• EXERCISE BRIEF
From the line containing "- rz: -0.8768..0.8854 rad" to the last line of the listing, both included, copy every line exactly and drop the pictures.

[DATA BELOW — start]

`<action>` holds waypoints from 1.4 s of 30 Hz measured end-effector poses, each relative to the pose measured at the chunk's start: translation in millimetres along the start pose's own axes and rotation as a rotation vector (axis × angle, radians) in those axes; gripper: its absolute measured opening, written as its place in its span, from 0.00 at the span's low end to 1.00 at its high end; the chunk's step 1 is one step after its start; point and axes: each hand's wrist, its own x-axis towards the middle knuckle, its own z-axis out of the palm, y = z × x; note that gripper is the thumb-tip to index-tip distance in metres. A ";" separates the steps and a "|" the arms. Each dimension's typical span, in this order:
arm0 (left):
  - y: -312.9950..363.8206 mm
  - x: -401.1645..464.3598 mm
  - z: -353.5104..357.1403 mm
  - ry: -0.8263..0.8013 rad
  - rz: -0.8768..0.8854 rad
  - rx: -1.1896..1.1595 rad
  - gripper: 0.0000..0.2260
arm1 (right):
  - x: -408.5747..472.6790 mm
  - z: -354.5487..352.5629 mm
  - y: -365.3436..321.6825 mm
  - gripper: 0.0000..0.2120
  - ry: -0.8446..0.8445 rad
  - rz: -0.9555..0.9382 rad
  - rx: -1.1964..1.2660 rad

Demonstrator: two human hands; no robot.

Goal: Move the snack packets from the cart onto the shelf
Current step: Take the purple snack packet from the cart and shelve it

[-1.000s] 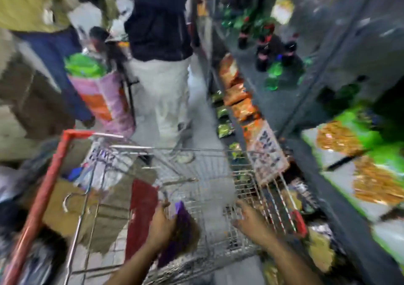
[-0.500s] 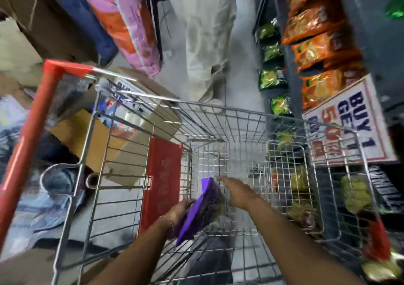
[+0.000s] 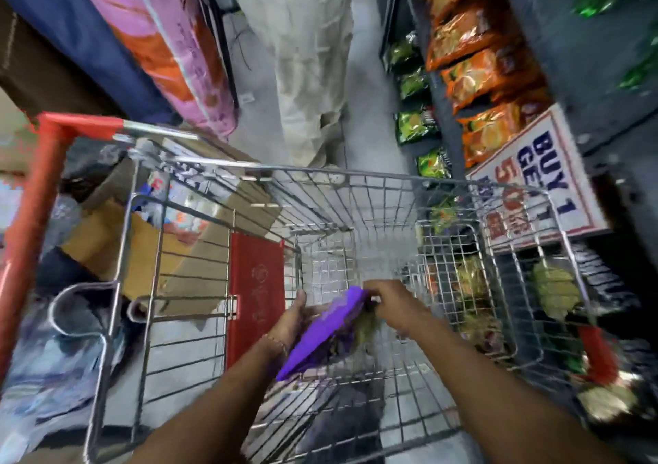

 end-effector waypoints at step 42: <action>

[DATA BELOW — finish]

• COMPLETED EXERCISE
  - rz: -0.8768..0.8854 rad
  - rx: -1.1896..1.1595 rad
  - gripper: 0.0000..0.2260
arm1 (right):
  - x: -408.5747..472.6790 mm
  - z: -354.5487..352.5629 mm
  - y: -365.3436..321.6825 mm
  - gripper: 0.0000..0.2120
  - ry: -0.8446..0.8445 rad
  - rz: -0.9555..0.9382 rad
  - rx: -1.1964..1.2660 rad

Demonstrator: two human hands; no robot.

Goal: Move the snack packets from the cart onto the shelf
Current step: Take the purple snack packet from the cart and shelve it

[-1.000s] 
[-0.500s] 
[+0.000s] 

 end-effector waypoints at step 42: <action>

For this exercise, nothing more remains to be given.